Tuesday, 25 August 2009

TRUE BLOOD 2.10 - "New World In My View"

Tuesday, 25 August 2009

[SPOILERS] I'm not sure what to make of "New World In My View". It was enjoyable, but it felt like we'd leapfrogged a few episodes of credible escalation, and it contained many dumb moments. The Dallas-set storyline is apparently over, despite the fact the Newlin's still pose a threat to vampire-kind, as Sookie (Anna Paquin), Bill (Stephen Moyer) and Jason (Ryan Kwanten) return to Bon Temps and find it's become a den of iniquity...

Maryann (Michelle Forbes) has suddenly decided to brainwash the entire town, turning them into raving lunatics with a lust for sinful behaviour.
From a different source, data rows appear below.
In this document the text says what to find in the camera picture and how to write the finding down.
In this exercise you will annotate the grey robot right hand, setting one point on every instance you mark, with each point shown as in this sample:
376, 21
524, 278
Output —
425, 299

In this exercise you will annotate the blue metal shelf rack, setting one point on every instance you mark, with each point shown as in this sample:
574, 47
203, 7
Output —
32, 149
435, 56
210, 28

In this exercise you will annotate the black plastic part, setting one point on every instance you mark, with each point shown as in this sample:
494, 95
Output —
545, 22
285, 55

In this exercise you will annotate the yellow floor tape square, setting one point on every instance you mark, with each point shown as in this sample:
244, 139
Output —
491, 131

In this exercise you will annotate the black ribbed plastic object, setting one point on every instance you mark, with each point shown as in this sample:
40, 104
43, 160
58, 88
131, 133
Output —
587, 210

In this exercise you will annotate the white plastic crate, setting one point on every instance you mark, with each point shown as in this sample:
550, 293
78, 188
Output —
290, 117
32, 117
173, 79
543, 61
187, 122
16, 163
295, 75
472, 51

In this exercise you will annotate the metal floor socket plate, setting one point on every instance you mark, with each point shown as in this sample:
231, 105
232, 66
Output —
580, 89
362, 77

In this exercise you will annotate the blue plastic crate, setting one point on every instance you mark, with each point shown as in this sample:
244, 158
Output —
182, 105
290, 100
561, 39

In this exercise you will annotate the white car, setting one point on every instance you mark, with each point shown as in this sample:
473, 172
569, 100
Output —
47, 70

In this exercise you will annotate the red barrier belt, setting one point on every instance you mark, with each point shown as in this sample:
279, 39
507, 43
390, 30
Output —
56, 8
As a result, Bon Temps has been vandalized and people are running riot, most compelled to find and capture Sam (Sam Trammell) so he can be Maryann's sacrifice to her God. She's even built her own version of a "wicker man" using rotting vegetables and raw meat, the resulting sculpture stood on the drive of the Stackhouse residence.

Sam is holed up in a hotel room with Andy (Chris Bauer), the only man who'll believe his story that Maryann has infected the townsfolk, but they're drawn out to Merlotte's after receiving a fake S.O.S call from Arlene (Carrie Preston). At the bar, Sam and Andy are forced to take refuge from the baying crowd of zombified customers inside his cold storage room. Luckily, Jason has decided to put his Soldier Of The Sun training to good use, suiting up like a hick version of Rambo to spring his friends from danger, armed with a nail-gun. The escape plan doesn't go to plan, meaning Sam has no option but to give himself up for sacrifice -- but, as he'd being tethered to the roof of a car for transportation back to Maryann's, Jason decides to pose as the crowd's "God" by wearing a gas-mask and clutching lit flares from atop another vehicle. It proves to be an effective disguise as seen through the distorted view of the enchanted acolytes, and Sam stages an effective "smiting" by transforming into a fly to fool his captors that he'd been successfully destroyed.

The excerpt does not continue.